Demand-related tantrums. Conceptualization and treatment.
Keep the demand, add the fun, watch escape tantrums fade and compliance grow.
01Research in Context
What this study did
Three children with developmental delay threw tantrums every time an adult gave a demand.
The team first watched each child to see why the tantrums happened. They saw the kids used the fits to escape work.
Next they paired the same hard tasks with strong, fun reinforcers. They never took the work away when a tantrum started.
What they found
Tantrums dropped fast and stayed low. All three kids also started following directions more often.
The change was big and lasted the whole study.
How this fits with other research
Fullana et al. (2007) copied the idea with preschoolers. They swapped toys for coupons and still got the same jump in compliance.

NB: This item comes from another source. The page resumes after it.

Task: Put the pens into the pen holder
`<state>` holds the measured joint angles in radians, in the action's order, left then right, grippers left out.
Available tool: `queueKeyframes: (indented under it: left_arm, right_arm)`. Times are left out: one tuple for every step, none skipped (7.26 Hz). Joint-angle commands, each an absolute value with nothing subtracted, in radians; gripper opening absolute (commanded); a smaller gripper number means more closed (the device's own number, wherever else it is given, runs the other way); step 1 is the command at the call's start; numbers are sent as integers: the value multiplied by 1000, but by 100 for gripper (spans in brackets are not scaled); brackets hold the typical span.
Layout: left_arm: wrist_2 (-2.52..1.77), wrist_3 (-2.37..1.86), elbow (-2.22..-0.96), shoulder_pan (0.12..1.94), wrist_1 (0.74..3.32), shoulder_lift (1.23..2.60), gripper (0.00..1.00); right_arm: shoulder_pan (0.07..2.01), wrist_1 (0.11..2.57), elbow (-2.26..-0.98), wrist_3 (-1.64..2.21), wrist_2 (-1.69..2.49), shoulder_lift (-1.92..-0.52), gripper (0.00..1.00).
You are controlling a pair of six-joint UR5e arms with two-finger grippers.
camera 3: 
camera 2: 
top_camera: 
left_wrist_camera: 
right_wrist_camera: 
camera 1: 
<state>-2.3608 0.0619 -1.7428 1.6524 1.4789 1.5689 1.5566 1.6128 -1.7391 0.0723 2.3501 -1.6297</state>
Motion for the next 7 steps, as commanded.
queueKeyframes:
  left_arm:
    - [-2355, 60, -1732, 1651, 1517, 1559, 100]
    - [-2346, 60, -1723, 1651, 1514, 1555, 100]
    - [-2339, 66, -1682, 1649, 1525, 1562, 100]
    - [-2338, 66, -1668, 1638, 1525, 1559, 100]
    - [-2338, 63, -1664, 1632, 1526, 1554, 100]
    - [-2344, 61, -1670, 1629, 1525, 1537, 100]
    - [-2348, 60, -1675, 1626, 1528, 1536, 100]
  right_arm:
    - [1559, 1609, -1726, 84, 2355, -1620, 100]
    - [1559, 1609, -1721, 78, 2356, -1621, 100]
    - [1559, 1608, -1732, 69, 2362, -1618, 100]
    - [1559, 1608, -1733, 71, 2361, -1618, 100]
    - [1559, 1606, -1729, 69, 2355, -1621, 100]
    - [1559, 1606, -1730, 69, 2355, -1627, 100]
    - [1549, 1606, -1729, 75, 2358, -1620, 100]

Owen et al. (2021) later asked kids and parents which plan they liked. Kids picked the G-approach (pair demands with fun stuff). Parents wanted escape extinction (no break at all). The newer study shows you can blend both views by chaining schedules.
Festinger et al. (1996) worked with kids whose problem behavior was about escape AND wanting attention. They had to add social play to the break, not just toys. This extends G’s work: when more than one payoff is in play, add the second reinforcer to the break.
Why it matters
If a learner fights tasks, test whether the fight buys escape. If it does, don’t drop the task. Keep the demand and add a strong reinforcer the child already loves. This simple pair-up can turn work time from a battle into a preferred event.
Want CEUs on This Topic?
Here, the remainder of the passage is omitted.